:: Exercise instructions ::
Using the listing below, report how many lines contain the word "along" and give no other words.

:: Data shown ::
* * *

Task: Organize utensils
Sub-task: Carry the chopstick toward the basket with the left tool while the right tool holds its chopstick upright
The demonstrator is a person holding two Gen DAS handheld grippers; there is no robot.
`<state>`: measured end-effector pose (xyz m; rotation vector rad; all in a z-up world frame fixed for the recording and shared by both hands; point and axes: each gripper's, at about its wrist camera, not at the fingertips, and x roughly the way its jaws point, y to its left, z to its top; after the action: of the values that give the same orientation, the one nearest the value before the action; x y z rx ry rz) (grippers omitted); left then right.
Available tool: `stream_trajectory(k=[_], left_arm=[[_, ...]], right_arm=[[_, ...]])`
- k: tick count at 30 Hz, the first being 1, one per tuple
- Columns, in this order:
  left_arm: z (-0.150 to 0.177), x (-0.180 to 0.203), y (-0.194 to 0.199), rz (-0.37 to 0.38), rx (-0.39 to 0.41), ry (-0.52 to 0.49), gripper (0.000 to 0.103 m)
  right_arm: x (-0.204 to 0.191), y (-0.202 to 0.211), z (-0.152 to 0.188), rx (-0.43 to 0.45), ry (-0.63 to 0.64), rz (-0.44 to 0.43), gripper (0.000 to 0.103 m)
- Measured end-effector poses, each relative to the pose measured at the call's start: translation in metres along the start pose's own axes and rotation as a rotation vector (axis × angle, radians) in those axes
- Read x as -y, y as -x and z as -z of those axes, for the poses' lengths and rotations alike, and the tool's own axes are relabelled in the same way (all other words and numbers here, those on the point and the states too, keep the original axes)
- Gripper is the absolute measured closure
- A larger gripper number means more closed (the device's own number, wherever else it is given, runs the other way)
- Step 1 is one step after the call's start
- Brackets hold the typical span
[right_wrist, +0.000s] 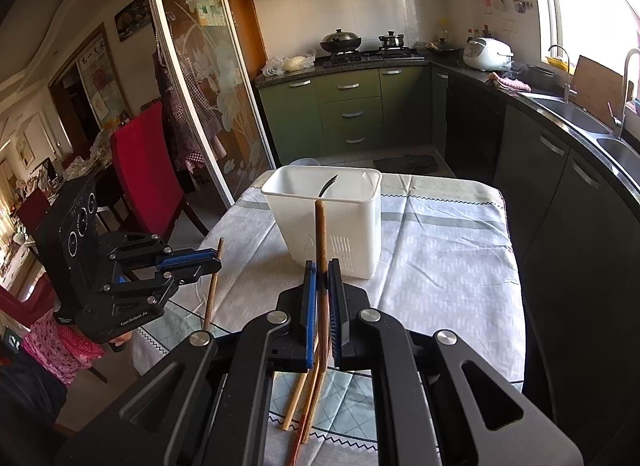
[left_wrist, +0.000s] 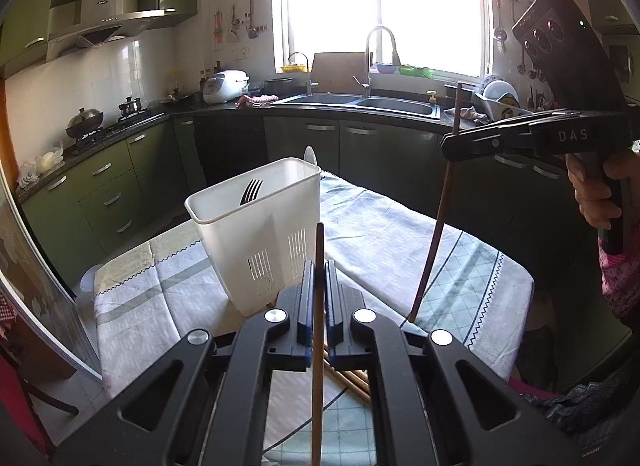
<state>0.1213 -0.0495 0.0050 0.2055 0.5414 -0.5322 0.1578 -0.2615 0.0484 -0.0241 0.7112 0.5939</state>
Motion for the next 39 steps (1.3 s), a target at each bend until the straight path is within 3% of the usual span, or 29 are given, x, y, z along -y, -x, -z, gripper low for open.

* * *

:: Response ::
2